# WHAT TO DO
Produce word for word the lines of the data below running from the one that has "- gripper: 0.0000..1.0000" to the one that has "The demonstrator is", inclusive, and no others.

# GIVEN MATERIAL
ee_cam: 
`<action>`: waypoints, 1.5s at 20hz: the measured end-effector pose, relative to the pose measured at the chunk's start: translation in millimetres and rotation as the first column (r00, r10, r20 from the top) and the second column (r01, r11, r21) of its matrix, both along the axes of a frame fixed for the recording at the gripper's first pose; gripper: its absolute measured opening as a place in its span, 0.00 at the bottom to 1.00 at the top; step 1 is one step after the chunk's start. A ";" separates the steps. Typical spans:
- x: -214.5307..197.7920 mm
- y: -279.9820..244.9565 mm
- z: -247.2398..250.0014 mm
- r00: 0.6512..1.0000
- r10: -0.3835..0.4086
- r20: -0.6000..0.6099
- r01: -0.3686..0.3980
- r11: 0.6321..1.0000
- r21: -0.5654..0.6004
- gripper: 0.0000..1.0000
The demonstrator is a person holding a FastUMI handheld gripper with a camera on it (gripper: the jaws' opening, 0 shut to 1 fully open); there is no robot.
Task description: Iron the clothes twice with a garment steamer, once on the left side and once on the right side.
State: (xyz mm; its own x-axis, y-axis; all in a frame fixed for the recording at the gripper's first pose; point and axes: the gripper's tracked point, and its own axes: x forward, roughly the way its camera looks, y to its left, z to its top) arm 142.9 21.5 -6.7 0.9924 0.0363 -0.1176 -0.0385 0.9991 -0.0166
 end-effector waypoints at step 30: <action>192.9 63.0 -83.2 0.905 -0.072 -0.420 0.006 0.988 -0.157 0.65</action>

# RESPONSE BOX
- gripper: 0.0000..1.0000
The demonstrator is a person holding a FastUMI handheld gripper with a camera on it (gripper: the jaws' opening, 0 shut to 1 fully open); there is no robot.

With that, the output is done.